Oettinger warnt vor den Folgen eines Vetos
Bei geplanten Ausgaben in Oettingers Haushalt von 145 Milliarden Euro wird schnell klar, dass die Versuchung nahe liegt, den EU-Haushalt mit Brexit-Forderungen der EU zu verrechnen. Denn wenn das EU-Budget nicht voll ausgegeben wird, fließt es zurück an die Mitgliedsstaaten. Es könnte daher im Interesse der Briten sein, das EU-Budget möglichst niedrig zu halten oder gar möglichst viel Geld aus dem EU-Haushalt zurückzubekommen, sagt Wolff. Der jetzige Haushaltsentwurf liegt mit acht Prozent Mehrausgaben deutlich über dem letzten, was im Hinblick auf die sich abzeichnenden Brexit-Kosten sicher nicht für Begeisterung in London sorgen dürfte. Zudem zählt Großbritannien trotz eines "Briten-Rabatts" zu den größten Nettozahlern der EU.
Diese Zusammenhänge erkennt auch der Haushaltskommissar und warnt in seinem Haushaltsentwurf vor den Folgen eines anhaltenden Vetos. Etliche EU-Projekte stünden dann auf der Kippe. Dazu zählten etwa 700 Millionen Euro für den Kampf gegen Jugendarbeitslosigkeit, sowie der soeben beschlossene Aufbau von kostenlosen WLAN-Hotspots auf öffentlichen Plätzen.
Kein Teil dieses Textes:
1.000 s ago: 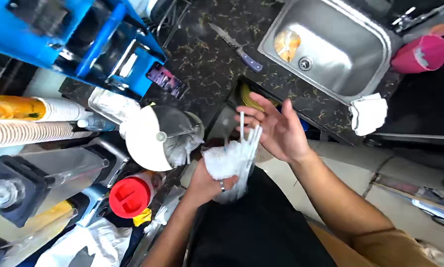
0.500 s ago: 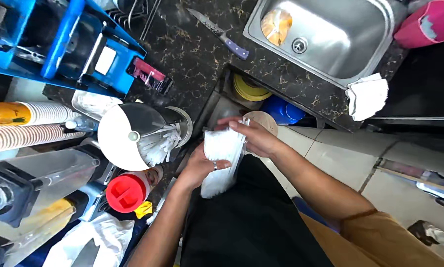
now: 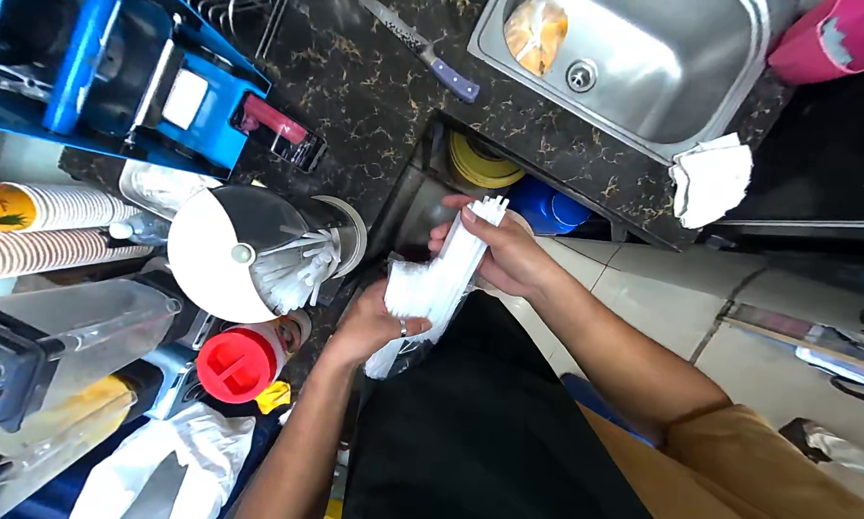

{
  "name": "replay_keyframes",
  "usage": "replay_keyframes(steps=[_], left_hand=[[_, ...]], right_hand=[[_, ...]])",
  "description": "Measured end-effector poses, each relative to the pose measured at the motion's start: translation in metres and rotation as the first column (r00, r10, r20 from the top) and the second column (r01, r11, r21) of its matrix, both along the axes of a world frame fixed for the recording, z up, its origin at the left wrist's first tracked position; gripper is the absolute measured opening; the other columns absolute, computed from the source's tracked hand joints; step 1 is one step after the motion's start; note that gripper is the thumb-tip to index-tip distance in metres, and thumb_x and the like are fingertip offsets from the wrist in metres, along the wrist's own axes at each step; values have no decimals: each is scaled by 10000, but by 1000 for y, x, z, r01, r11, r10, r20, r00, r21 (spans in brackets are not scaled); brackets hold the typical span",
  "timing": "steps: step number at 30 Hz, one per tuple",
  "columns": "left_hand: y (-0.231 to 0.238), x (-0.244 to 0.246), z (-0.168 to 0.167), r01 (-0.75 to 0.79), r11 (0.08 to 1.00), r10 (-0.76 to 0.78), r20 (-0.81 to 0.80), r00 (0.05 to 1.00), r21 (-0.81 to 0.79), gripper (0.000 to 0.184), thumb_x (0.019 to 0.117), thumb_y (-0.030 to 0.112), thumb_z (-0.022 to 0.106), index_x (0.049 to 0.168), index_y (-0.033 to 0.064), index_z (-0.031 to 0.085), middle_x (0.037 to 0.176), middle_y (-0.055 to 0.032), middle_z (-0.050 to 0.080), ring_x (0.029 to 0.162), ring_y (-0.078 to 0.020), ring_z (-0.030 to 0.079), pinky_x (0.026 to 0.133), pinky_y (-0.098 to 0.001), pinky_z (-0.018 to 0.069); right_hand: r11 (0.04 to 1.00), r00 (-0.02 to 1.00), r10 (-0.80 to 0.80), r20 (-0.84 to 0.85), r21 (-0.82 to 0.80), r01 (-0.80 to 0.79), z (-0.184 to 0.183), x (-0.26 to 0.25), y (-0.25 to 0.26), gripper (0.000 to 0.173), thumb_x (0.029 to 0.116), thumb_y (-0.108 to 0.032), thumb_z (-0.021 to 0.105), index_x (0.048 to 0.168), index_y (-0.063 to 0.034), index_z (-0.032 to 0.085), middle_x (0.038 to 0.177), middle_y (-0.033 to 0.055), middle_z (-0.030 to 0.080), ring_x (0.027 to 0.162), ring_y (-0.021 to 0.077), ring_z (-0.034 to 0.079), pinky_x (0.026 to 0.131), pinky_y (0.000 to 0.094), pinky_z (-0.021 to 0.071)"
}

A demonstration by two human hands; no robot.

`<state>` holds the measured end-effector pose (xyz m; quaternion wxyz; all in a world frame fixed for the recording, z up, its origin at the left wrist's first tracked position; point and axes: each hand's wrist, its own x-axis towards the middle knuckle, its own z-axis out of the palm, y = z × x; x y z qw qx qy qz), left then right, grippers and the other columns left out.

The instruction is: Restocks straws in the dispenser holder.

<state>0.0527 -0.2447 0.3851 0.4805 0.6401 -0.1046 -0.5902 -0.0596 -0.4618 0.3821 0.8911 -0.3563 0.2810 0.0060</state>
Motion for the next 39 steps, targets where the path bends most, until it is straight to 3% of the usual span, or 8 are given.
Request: replay_keyframes(steps=[7, 10, 17, 21, 25, 29, 32, 39], left_hand=[[13, 2, 1, 105, 987, -95, 90, 991, -120, 571, 720, 84, 898, 1227, 23, 643, 1081, -50, 753, 1012, -141, 724, 942, -350, 609], [24, 4, 3, 171, 981, -156, 153, 976, -91, 498, 739, 105, 862, 1185, 33, 652, 1009, -13, 745, 932, -78, 713, 890, -296, 607], [80, 9, 6, 94, 992, -56, 372, 927, -85, 411, 738, 64, 812, 1129, 32, 688, 1025, 20, 740, 955, -15, 689, 907, -258, 589], [120, 14, 19, 55, 977, 33, 400, 916, -208, 409, 719, 100, 838, 1104, 61, 705, 1015, 71, 738, 949, 29, 677, 896, -206, 581], [154, 28, 41, 16, 924, 180, 471, 864, -381, 355, 795, 373, 848, 1064, 182, 717, 994, 100, 721, 955, -3, 667, 869, -238, 577], [175, 51, 50, -107, 881, 380, 555, 740, -461, 292, 785, 368, 867, 1010, 260, 717, 1172, 88, 674, 1075, -96, 656, 906, -298, 588], [166, 75, 46, -61, 848, 410, 579, 705, -527, 267, 806, 323, 850, 1002, 221, 700, 1348, 31, 619, 1236, -182, 607, 1011, -370, 556], [147, 90, 36, -19, 860, 347, 556, 755, -510, 331, 780, 315, 857, 1005, 135, 692, 1341, -25, 646, 1266, -191, 605, 1056, -386, 538]], right_hand=[[960, 963, -238, 124, -118, 253, 25, 12, 16, 145, 1058, -241, 538, 1062, -118, 612, 823, 56, 680, 800, 228, 714, 855, 498, 611], [910, 921, -363, 139, -161, 383, 38, 23, 14, 228, 1075, -324, 515, 937, -165, 602, 697, -30, 559, 584, 116, 594, 615, 343, 600], [779, 807, -509, 299, -238, 580, 55, 68, -2, 225, 1101, -244, 450, 910, -147, 518, 619, -31, 522, 486, 126, 552, 516, 321, 573], [786, 817, -481, 319, -258, 563, 45, 109, 40, 183, 1076, -225, 507, 920, -133, 538, 628, -28, 541, 496, 125, 562, 516, 325, 571], [748, 775, -478, 413, -272, 606, 40, 145, 80, 177, 1057, -165, 542, 896, -94, 519, 610, 17, 536, 505, 171, 580, 526, 371, 578], [657, 731, -426, 533, -373, 655, 37, 153, 104, 113, 1027, -109, 574, 933, -62, 533, 619, 45, 577, 540, 192, 624, 563, 392, 599], [603, 705, -317, 635, -439, 666, 28, 146, 123, 108, 990, -137, 652, 1018, -93, 557, 728, 16, 643, 632, 157, 663, 621, 353, 612], [541, 720, 16, 694, -612, 577, 15, 124, 149, 190, 959, -270, 722, 971, -111, 618, 1040, 47, 620, 1007, 179, 640, 870, 352, 582]])
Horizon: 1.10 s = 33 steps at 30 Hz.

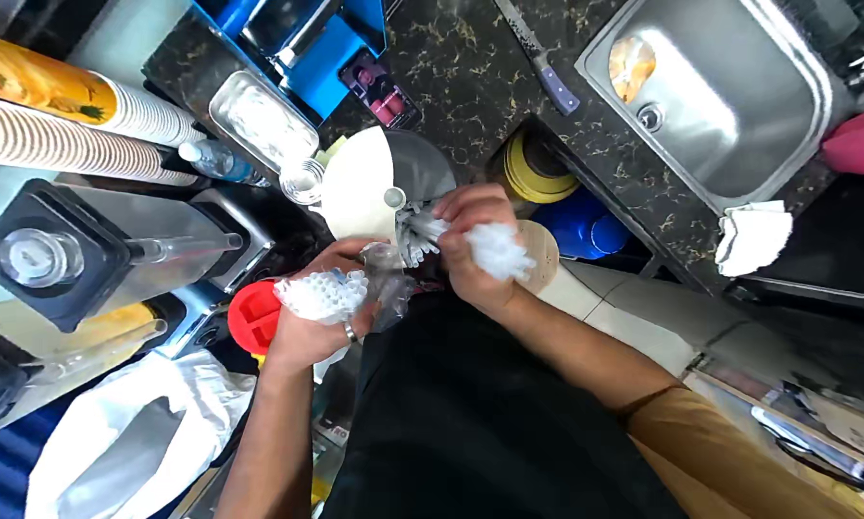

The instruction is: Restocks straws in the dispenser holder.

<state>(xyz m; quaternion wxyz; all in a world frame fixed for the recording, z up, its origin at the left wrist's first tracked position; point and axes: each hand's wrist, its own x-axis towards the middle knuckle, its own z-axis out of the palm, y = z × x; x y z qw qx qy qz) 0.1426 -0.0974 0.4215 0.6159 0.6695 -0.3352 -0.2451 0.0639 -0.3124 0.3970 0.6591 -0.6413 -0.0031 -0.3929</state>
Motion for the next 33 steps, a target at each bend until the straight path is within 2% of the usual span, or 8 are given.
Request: replay_keyframes(steps=[7, 9, 13, 17, 21, 26, 30, 33], left_hand=[[2, 4, -3, -23, 998, 24, -15, 1000, 56, 363, 752, 327, 866, 1005, 151, 675, 1238, 9, 682, 1189, -142, 637, 1014, -352, 555], [1, 4, -3, -19, 999, 20, -23, 1000, 51, 371, 756, 318, 861, 1029, 153, 671, 1239, 14, 680, 1172, -135, 643, 996, -341, 563], [-1, 2, -3, -56, 998, 57, -43, 997, 37, 457, 734, 326, 878, 1108, 153, 679, 1153, 47, 703, 1082, -93, 672, 949, -308, 583], [-2, 2, -3, -65, 997, 66, -28, 997, 32, 448, 755, 371, 862, 1096, 157, 666, 1154, 41, 705, 1092, -103, 666, 963, -322, 568], [-1, 0, -5, -90, 996, 92, -59, 994, 21, 462, 744, 345, 874, 1106, 147, 666, 1128, 23, 704, 1033, -120, 680, 905, -333, 592], [-2, -3, -3, -96, 995, 97, -61, 993, 21, 470, 755, 366, 874, 1129, 173, 663, 1124, 56, 705, 1024, -94, 680, 905, -308, 590], [-3, -4, -5, -117, 993, 118, -60, 991, 16, 434, 748, 361, 883, 1078, 192, 656, 1122, 46, 697, 1013, -119, 681, 893, -326, 595], [-4, -8, -6, -121, 993, 122, -77, 990, 7, 482, 753, 352, 886, 1138, 196, 642, 1149, 51, 692, 1029, -124, 678, 906, -333, 594]], right_hand=[[909, 902, -226, -367, -412, 61, -7, 6, 1, 256, 942, -450, 673, 924, -195, 682, 1486, 197, 443, 1511, 410, 191, 1209, 636, 134], [915, 884, -176, -434, -404, -16, -5, 6, -2, 292, 909, -468, 710, 1007, -194, 682, 1562, 212, 365, 1534, 425, 142, 1213, 666, 129], [927, 878, -59, -475, -351, -127, 8, -3, -10, 937, 697, -630, 834, 1433, -152, 504, 1627, 223, 228, 1522, 398, 200, 1193, 599, 297], [845, 974, -29, -227, -525, -97, -1, -11, -16, 766, 915, -550, 654, 1498, -122, 401, 1621, 206, 290, 1533, 343, 243, 1242, 551, 256], [613, 964, 1, -268, -761, -212, -4, -18, -19, 477, 1058, -320, 379, 1423, -106, 599, 1554, 116, 487, 1515, 312, 325, 1262, 575, 170], [820, 977, -107, -182, -572, -17, 4, -33, -28, 397, 1075, -286, 391, 1337, -54, 579, 1511, 174, 489, 1493, 323, 353, 1238, 528, 284], [987, 830, -53, -555, -154, -40, -42, -50, -22, 438, 995, -136, 441, 1394, 5, 553, 1437, 176, 528, 1319, 249, 526, 1059, 424, 491], [976, 732, 160, -662, -5, -218, -65, -59, -1, 625, 986, -161, 467, 1587, -57, 331, 1652, 130, 291, 1477, 241, 374, 1161, 461, 423]])
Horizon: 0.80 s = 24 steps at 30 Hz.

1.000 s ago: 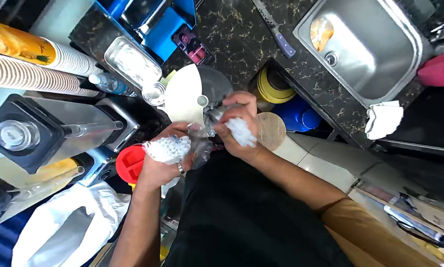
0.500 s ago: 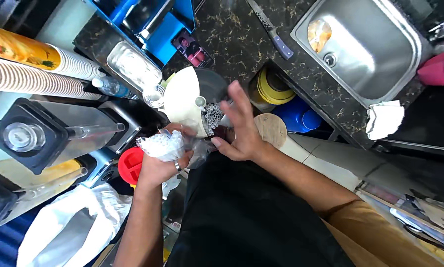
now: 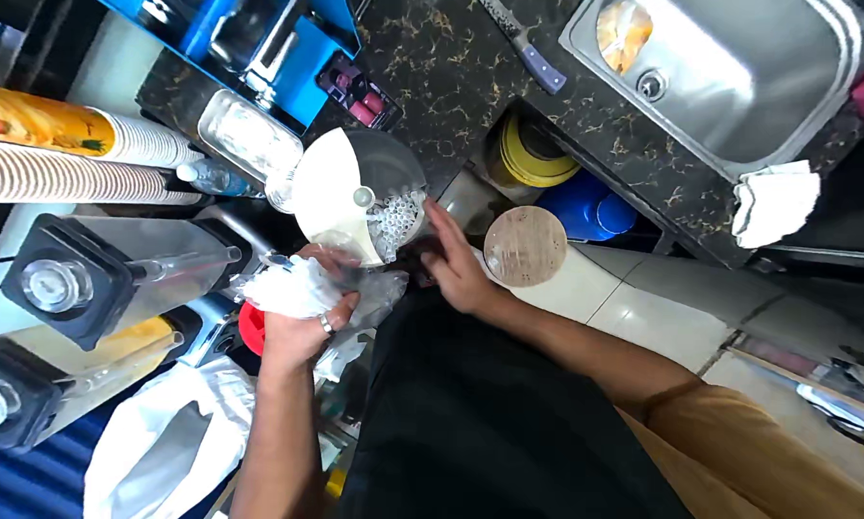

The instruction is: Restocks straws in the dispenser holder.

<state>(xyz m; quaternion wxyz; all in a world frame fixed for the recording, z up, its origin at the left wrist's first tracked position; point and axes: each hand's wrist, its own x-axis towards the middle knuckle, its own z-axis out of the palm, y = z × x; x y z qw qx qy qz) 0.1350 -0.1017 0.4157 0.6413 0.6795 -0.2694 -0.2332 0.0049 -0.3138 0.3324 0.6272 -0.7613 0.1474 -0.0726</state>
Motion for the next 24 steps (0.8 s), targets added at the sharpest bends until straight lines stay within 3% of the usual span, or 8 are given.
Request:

Auch die Milliardenhilfen für die Türkei zur Unterbringung und Versorgung von Flüchtlingen seien dann fraglich, heißt es in den Anmerkungen zum Haushaltsentwurf.
"Es bleibt ein Restrisiko"
Dennoch hofft der Kommissar jetzt darauf, dass sich das britische Nein nach der Wahl in eine Enthaltung verwandelt. "Die uns gegenüber dargelegten Gründe sind rein formeller Natur", sagt Oettinger. Auf Grundlage von Oettingers Vorschlag werden Regierungsvertreter der EU-Staaten sowie Haushaltsexperten des Europaparlaments nun die eigentlichen Budgetverhandlungen vorbereiten. Ob diese dann so durchgeführt werden können oder ob der Haushaltsentwurf sogar neu verhandelt werden muss, wird sich nach den Unterhauswahlen am 8. Juni zeigen.
"Wahlen sind Wahlen, man muss abwarten, wer regiert", sagt Oettinger. Es gebe also ein Restrisiko: der letzte Haushalt der EU mit 28 Mitgliedsstaaten könnte zum Druckmittel der Briten in den Brexit-Verhandlungen werden.